On 10/27/07, Florian Weimer <[EMAIL PROTECTED]> wrote: > > Anyway, not reordering across function calls is not sufficient to get > sane threading semantics (IIRC, this is also explained in detail in Hans > Boehm's paper). Hello Florian, In Hans Boehm's paper the following issues are identified: 1. Concurrent accesses of variables without explicit locking can cause unexpected results in a multithreaded context (paragraph 4.1). 2. If non-atomic variables (e.g. one field of a bitfield) are shared over threads, and these are not protected by explicit locking, updating such a variable in a multithreaded context is troublesome (paragraph 4.2). 3. If the compiler performs register promotion on a shared variable, this can cause undesired results in a multithreaded context (paragraph 4.3) And this thread started with: 4. If the compiler generates a store operation for an assignment statement that is not executed, this can cause trouble in a mulithreaded context. My opinion is that, given the importance of multithreading, it should be documented in the gcc manual which optimizations can cause trouble in multithreaded software (such as (3) and (4)). It should also be documented which compiler flags must be used to disable optimizations that cause trouble for multithreaded software. Requiring that all thread-shared variables should be declared volatile is completely unacceptable. We need a solution today for the combination of C/C++ and POSIX threads, we can't wait for the respective language standardization committees to come up with a solution. Regarding issues (1) and (2): (1) can be addressed by using platform-specific or compiler-specific solutions, e.g. the datatype atomic_t provided by the Linux kernel headers. And any prudent programmer won't write code that triggers (2). And as you may have noted, I do not agree with Hans Boehm where he states that the combination of C/C++ with POSIX threads cannot result in correctly working programs. I believe that the issues raised by Hans Boehm can be solved. Bart Van Assche.
Re: Optimization of conditional access to globals: thread-unsafe?

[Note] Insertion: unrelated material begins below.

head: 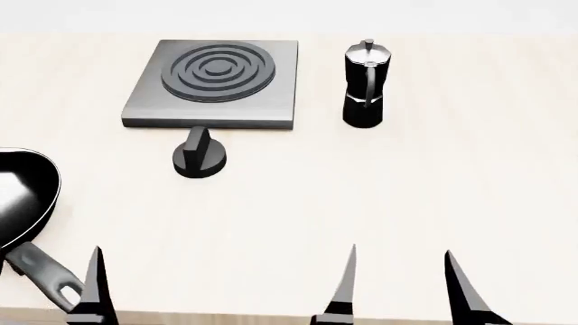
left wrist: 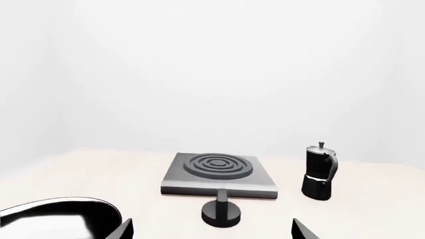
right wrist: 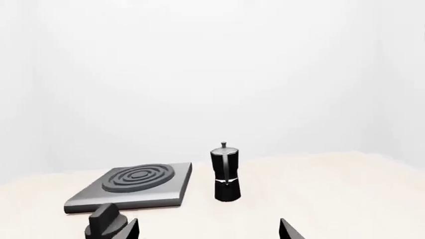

On 10/28/07, Robert Dewar <[EMAIL PROTECTED]> wrote: > Bart Van Assche wrote: > > > My opinion is that, given the importance of multithreading, it should > > be documented in the gcc manual which optimizations can cause trouble > > in multithreaded software (such as (3) and (4)). It should also be > > documented which compiler flags must be used to disable optimizations > > that cause trouble for multithreaded software. Requiring that all > > thread-shared variables should be declared volatile is completely > > unacceptable. > > Why is this unacceptable .. seems much better to me than writing > undefined stuff. Requiring that all thread-shared variables must be declared volatile, even those protected by calls to synchronization functions, implies that all multithreaded code and all existing libraries have to be changed. Functions like snprintf() write data to a buffer provided by the caller. If all thread-shared variables should be declared volatile, then a second version of snprintf() would be required with volatile char* as the datatype of the first argument instead of char*. Quite a hefty requirement if you ask me ... Bart Van Assche.